И вот где ее исток, смысл и самоутверждение. Цитирую по тексту: Дмитрий ЗАМЯТИН. Внутренняя география пространства. Геономика любви в книге Бориса Пастернака “Сестра моя жизнь” (“Новая Юность”, № 1, 2008):
Возвращаясь к геономике любви в ее предложенной ранее формулировке, можно попробовать развести, возможно, несопоставимые факты и образы, представив место, выражаясь предельно рационалистически, как ментальный продукт последовательных геономических операций. К первой из них можно отнести выделение биографо-топографических частностей и деталей, которые “переводятся” в образном смысле в разряд тотальных и как бы вечных локусов любви – таковы в “Сестре моей жизни” локусы степи, сада, ночи, летней жары. Последующая геономическая операция связана с образным дроблением этих локусов с помощью локальных любовно-мифических построений и историй, обыгрыванием антуража, флера, ауры состоявшихся местных событий любви, что позволяет как бы разрядить пространственное напряжение, снять место с поэтически-любовного “пьедестала”, дать месту любви “отдохнуть” в шелухе повседневных мелочей и забот.

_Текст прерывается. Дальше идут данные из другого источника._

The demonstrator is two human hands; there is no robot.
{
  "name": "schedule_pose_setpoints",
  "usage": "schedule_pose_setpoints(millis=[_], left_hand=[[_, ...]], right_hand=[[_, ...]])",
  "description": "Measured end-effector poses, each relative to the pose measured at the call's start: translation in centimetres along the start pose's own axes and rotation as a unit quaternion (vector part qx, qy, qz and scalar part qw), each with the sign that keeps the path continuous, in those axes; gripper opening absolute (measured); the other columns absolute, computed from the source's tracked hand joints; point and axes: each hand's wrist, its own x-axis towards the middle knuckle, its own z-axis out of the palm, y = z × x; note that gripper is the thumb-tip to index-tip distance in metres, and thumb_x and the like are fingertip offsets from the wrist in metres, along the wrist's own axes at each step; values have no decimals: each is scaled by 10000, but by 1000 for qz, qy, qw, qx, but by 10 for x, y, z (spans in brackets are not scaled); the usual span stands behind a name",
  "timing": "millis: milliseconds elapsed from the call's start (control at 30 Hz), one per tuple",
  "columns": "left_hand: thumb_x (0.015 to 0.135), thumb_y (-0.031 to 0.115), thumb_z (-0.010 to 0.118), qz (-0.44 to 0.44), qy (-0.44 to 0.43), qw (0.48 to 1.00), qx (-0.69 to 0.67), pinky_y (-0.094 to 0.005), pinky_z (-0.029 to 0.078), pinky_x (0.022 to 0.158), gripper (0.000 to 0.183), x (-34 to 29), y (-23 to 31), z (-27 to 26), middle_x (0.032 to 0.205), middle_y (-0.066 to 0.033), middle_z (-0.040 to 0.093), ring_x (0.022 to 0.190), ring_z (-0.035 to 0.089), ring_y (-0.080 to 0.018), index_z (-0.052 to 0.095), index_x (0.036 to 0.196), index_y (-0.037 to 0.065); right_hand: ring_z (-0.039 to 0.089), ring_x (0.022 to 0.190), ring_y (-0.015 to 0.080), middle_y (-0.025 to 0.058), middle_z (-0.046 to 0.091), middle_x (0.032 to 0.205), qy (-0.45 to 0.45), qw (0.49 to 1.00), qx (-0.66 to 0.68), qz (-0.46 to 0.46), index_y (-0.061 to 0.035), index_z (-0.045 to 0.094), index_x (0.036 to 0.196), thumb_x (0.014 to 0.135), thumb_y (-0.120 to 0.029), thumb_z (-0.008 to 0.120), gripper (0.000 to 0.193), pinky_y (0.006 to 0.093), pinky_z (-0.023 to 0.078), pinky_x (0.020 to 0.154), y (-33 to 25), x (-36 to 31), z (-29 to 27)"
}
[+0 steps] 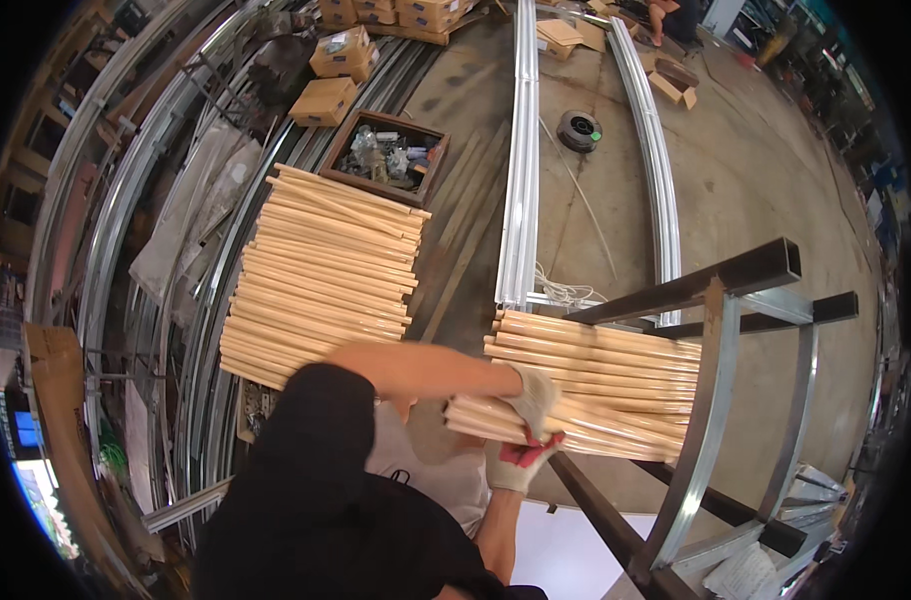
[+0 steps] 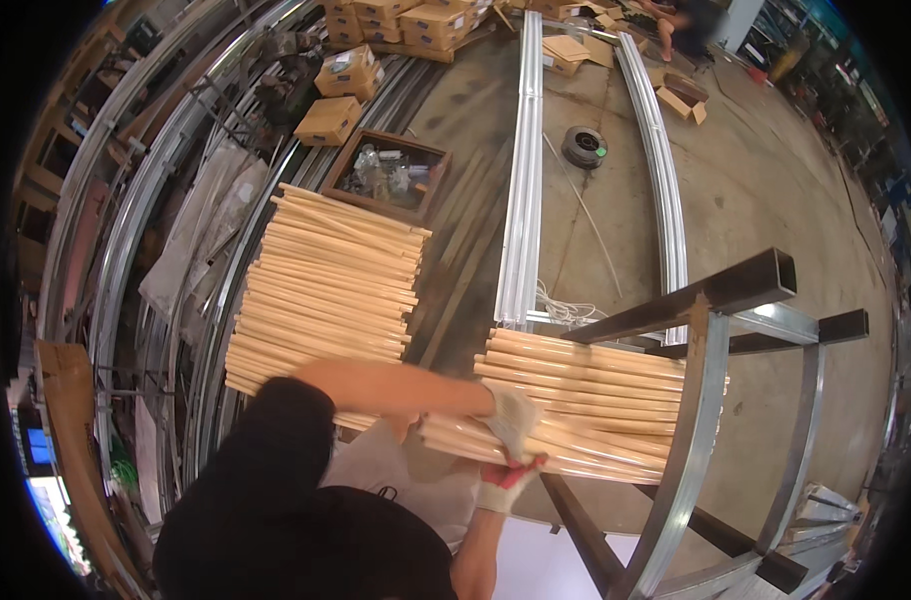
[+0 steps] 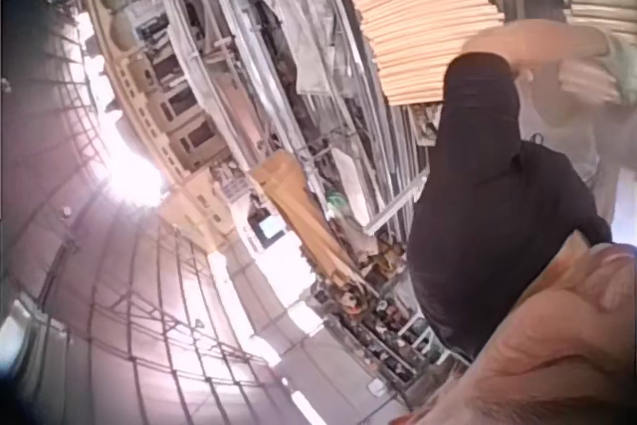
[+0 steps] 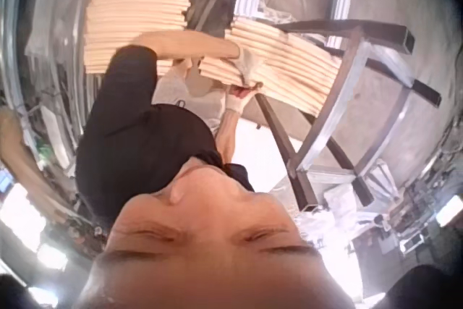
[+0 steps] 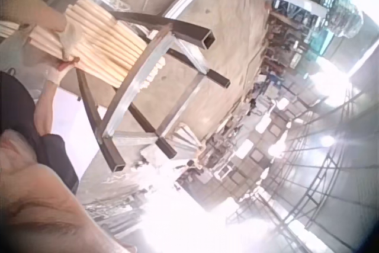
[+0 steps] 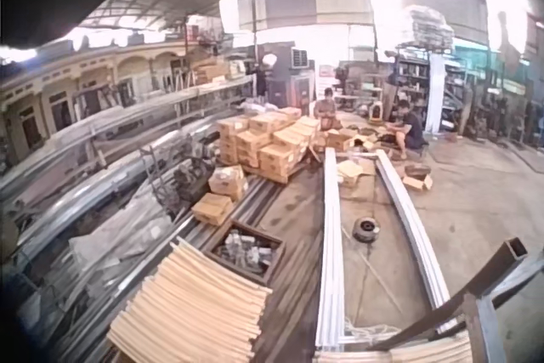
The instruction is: The person picks up several metal pipes from a cutting machine, places them onto a metal rack, and then moves the entire rack to a different area of the fabrication floor.
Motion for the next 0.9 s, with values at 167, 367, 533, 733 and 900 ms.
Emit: schedule_pose_setpoints(millis=[167,367,533,733,900], left_hand=[[649,593,827,12,-15,1000,19,-425,546,917,892,-204,4,-90,1117,-266,698,1051,692,-380,606,1214,-60],[696,531,819,-193,-23,979,-52,-434,542,930,813,-438,-36,-116,1108,-236,694,1054,687,-365,580,1250,-13],[702,479,836,-326,56,921,-206,-440,532,973,898,-581,-68,-66,1199,-262,671,1135,669,-374,512,1367,-30],[687,487,875,-420,283,763,-402,-420,516,1008,984,-683,-117,61,1238,-268,656,1163,660,-383,470,1433,-11],[692,519,892,-374,465,602,-530,-395,546,950,948,-633,-220,194,1195,-212,677,1076,689,-301,511,1379,-12]], right_hand=[[621,1233,303,104,618,1390,-94,985,5,147,-200,467,1481,928,-593,682,711,512,554,967,76,-110,122],[580,1265,263,88,562,1421,-276,868,85,404,-93,431,1484,998,-406,679,629,454,478,1109,213,-214,227],[591,1261,215,90,588,1387,-234,797,-12,557,-63,469,1458,1009,-247,680,529,400,472,1125,310,-266,266],[620,1208,216,109,612,1340,-218,742,-226,593,-44,507,1426,1017,-170,658,454,368,515,1066,411,-288,288],[694,1047,270,124,677,1202,-158,715,-354,582,2,560,1345,994,-164,680,406,418,618,880,495,-228,282]])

Вспоминаются студенты-гуманитарии, с поросячьим восторгом зачитывающие шутки ради своим друзьям и знакомым особо внятные фрагменты из “Метафизики” Аристотеля или “Логических исследований” Гуссерля. Можно только позавидовать “Новой Юности”, что теперь у них все свое, доморощенное, и геономические операции и дробление локусов. Вскорости вновь будем впереди планеты всей.
К несчастью, эстетический опыт, отсутствующий у “юношеских” авторов, зачастую не свойственен и “заслуженным” господам и товарищам. Певец советской эпохи, активно работающий на ниве клонирования молодого поэтического поколения, Кирилл КОВАЛЬДЖИ выступает в журнале “Арион” № 1, 2008 в жанре “мудрых мыслей”, в духе “Раз уж Бог сотворил человека, / значит, нужен Ему и я…” или:
Дзэн
падаешь в пропасть?
переверни картинку.
Лети!
Как это называется по совести, я не скажу, потому как считаю себя приличным человеком. Зачем это публикует К. Ковальджи, состоявшийся и уже благополучно закончившийся поэт, я просто не понимаю.
В том же “Арионе” Анна КУЗНЕЦОВА (“Пир и хор: поколение “ноль””) нашла, наконец-то, совершенно блестящее, на мой взгляд, имя для нынешнего положения дел в “молодой” поэзии: новая монотонность.
Цитирую без комментариев:
Эта новая монотонность — что-то вроде “большого стиля” молодежной поэтической субкультуры. Его часто называют вялотекущим верлибром, подчеркивая видовые свойства — вялость, то есть отсутствие энергетического посыла, и текучесть: по форме это, как правило, одна длинная, затекающая на соседнюю страницу строка. Если такой верлибр оказывается коротким, то это просто лужица, оставшаяся на бумаге, по которой стекали слова.